【きさらぎ賞】あっさりVのワールドエースを称したピンチヒッター・小牧太の軽妙トーク

予定外の出走でもあっさり勝利したワールドエース

【松浪大樹のあの日、あの時、あのレース=2012年きさらぎ賞】

1998年のスペシャルウィークもそうでしたけど、2012年のワールドエースも賞金加算をもくろんでいたレースで上積みができず、予定外の出走になったきさらぎ賞を勝っちゃったパターンの馬です。どちらも1番人気での勝利。資質の高さは誰もが知っていたので、予定外の出走ではあっても重賞制覇は既定路線と言えなくもないのですが、そういう背景があったのは事実です。

スペシャルウィークの取りこぼしは「相手を軽く見てしまったがゆえの仕上げの甘さ」だったようですが、ワールドエースの場合は少頭数にありがちな超スローペース。2着に惜敗した若駒Sは5頭立てで1000メートル通過が65秒4と遅く、ワールドエースは上がり最速で追い込んだものの、楽に逃げているゼロスを捕らえることはできませんでした。

直線だけの競馬になったので疲れが出ることもなく、詰まった日程でも出走にゴーサインが出た──こんな経緯だったでしょうかね。それは主戦の福永祐一騎手が東京遠征で騎乗できず、小牧太騎手にピンチヒッターを頼んでいることでもわかると思います。

きさらぎ賞のレース自体は実にあっさりしたものでしたね。強いとは思ってましたけど、こんなにも強いのか…と。2着ヒストリカルとの差は1馬身半で上がり3ハロンの数字もヒストリカルのほうが上だったんですが、そんな感じがまるでしなかった。小牧太騎手は「思ったよりも先頭に立つのが早かったね」と言ってましたが、それでも直線入り口のポジションは13頭立ての8番手。抜け出してくる瞬間の脚が予想よりも速かったということでしょう。ホント、あっという間に先頭に立ってましたから。

「なかなか乗ることのできない馬の乗り味。オルフェーヴェルみたいやったよ。

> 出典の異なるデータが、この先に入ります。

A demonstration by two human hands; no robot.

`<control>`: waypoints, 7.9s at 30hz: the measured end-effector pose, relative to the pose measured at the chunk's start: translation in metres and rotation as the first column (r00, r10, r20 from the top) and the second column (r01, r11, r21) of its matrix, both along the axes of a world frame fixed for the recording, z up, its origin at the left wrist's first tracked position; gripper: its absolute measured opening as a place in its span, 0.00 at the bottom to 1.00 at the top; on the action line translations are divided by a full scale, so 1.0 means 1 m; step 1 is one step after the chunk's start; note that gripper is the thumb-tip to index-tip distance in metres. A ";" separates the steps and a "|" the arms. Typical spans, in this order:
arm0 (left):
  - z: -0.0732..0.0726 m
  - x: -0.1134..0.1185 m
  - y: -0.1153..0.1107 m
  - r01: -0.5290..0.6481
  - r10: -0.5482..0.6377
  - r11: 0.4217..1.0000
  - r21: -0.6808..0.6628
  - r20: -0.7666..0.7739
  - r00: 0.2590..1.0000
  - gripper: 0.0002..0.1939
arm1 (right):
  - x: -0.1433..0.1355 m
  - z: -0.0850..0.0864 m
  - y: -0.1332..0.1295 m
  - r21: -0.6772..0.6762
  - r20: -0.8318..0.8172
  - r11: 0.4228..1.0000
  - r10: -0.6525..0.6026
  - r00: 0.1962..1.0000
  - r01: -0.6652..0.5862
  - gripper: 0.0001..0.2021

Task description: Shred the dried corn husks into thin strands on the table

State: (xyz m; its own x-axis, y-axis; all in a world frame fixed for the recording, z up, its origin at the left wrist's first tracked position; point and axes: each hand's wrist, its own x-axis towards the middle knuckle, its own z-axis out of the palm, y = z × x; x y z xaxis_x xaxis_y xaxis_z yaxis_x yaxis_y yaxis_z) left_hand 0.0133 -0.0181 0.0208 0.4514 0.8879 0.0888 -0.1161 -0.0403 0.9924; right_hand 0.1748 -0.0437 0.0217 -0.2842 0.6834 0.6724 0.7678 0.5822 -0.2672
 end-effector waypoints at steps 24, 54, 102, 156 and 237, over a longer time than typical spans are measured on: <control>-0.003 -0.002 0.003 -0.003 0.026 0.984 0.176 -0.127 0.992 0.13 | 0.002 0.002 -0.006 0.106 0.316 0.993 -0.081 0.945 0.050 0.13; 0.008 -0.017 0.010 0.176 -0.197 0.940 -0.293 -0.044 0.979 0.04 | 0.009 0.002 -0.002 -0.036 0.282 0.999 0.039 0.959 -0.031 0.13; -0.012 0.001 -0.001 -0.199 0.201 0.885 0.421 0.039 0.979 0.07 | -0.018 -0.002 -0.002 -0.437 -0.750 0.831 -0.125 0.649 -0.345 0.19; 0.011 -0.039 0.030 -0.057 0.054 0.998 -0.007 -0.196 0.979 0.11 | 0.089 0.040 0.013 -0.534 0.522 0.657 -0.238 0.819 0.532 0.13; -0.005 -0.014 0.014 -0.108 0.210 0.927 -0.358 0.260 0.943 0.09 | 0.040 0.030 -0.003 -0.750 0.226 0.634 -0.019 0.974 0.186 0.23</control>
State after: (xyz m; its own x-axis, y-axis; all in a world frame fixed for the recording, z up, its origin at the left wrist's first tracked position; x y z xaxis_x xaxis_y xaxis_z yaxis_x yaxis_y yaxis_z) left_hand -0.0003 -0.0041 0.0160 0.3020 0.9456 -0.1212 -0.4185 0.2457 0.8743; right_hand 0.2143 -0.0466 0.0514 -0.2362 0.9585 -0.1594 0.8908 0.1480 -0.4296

オルフェーヴェルには乗ったことがないけど(笑)」というレース後のコメントが実に小牧太騎手らしいもので、そこにいた記者一同とてもほっこりした記憶がありますね。

「ディープインパクトみたいでしたね」と父の名前を出して話を振ったのに、それを否定して同じ厩舎というだけのオルフェーヴルを出してきたあたりのセンスの高さ。しかも、あのオルフェーヴルの馬名を微妙に間違えるところがまた最高です! このユニークさが小牧太騎手の魅力と勝手に思っています。

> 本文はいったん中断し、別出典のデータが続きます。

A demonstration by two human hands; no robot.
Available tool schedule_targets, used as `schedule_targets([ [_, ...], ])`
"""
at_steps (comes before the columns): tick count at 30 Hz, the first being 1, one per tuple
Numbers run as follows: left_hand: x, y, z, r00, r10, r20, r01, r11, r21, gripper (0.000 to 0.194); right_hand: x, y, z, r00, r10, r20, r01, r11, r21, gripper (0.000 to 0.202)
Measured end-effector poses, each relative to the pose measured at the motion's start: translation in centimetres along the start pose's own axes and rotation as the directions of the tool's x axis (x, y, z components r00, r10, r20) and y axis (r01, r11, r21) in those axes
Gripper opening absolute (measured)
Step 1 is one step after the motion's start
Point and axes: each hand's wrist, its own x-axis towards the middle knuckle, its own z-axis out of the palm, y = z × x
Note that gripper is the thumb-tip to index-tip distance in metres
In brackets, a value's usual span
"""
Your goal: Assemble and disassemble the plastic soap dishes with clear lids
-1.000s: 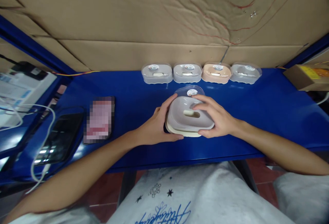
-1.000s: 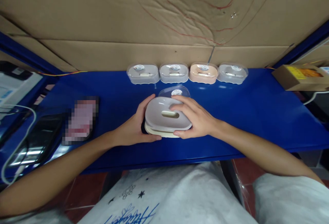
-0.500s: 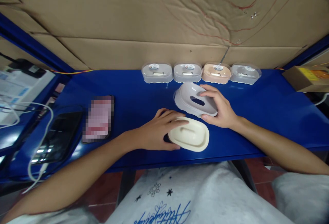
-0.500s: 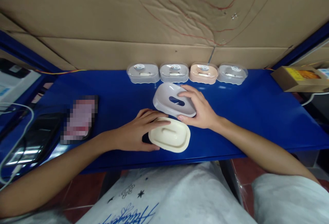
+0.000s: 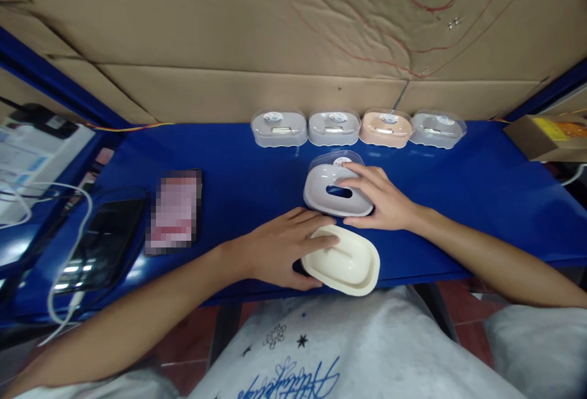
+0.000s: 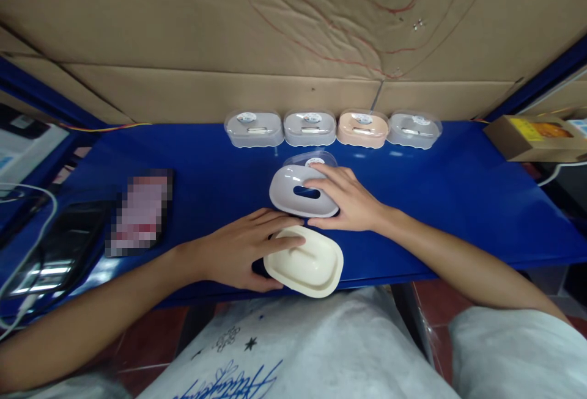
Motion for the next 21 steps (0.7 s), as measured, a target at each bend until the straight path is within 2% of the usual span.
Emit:
schedule_targets([
  [7, -0.2, 0.1, 0.5, 0.999, 0.041, -0.024, -0.04, 0.999, 0.037, 0.072, 0.2, -0.3, 0.1, 0.999, -0.027, 0.039, 0.029, 0.999, -0.039, 0.064],
  [14, 0.1, 0.4, 0.1, 1.0, 0.021, -0.017, -0.021, 1.0, 0.01, 0.07, 0.2, -0.3, -0.2, 0.997, -0.008, 0.082, 0.011, 0.999, -0.032, 0.063],
  [21, 0.3, 1.3, -0.4, 0.998, 0.007, -0.061, -0.006, 1.0, 0.019, 0.052, 0.0, -0.3, -0.4, 0.991, -0.045, 0.127, 0.05, 0.998, -0.035, 0.064],
])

これに似た話が過去にもあったんですよ。それは2012年きさらぎ賞から1年ちょっと前に行われた京都の新馬戦。サクラシオンという羽月厩舎の馬で勝ったのですが、検量室に戻ってきた小牧太騎手が「この馬、相当に走ると思う。まるでウオッカみたいやったもん。まあ、ウオッカには乗ったことがないんだけど」と。厩舎や血統にゆかりがないだけでなく、自身が乗ったわけでもないので普通は比較対象に選ばないはず。でも、それをサラッと言えてしまうのがいいんですよね。

実際、サクラシオンは「ウオッカくらい走るらしいよ」とちょっとした話題になったんです。3か月ぶりのキャリア1戦馬が忘れな草賞で1番人気になったのもそれが理由だったのかもしれませんよ。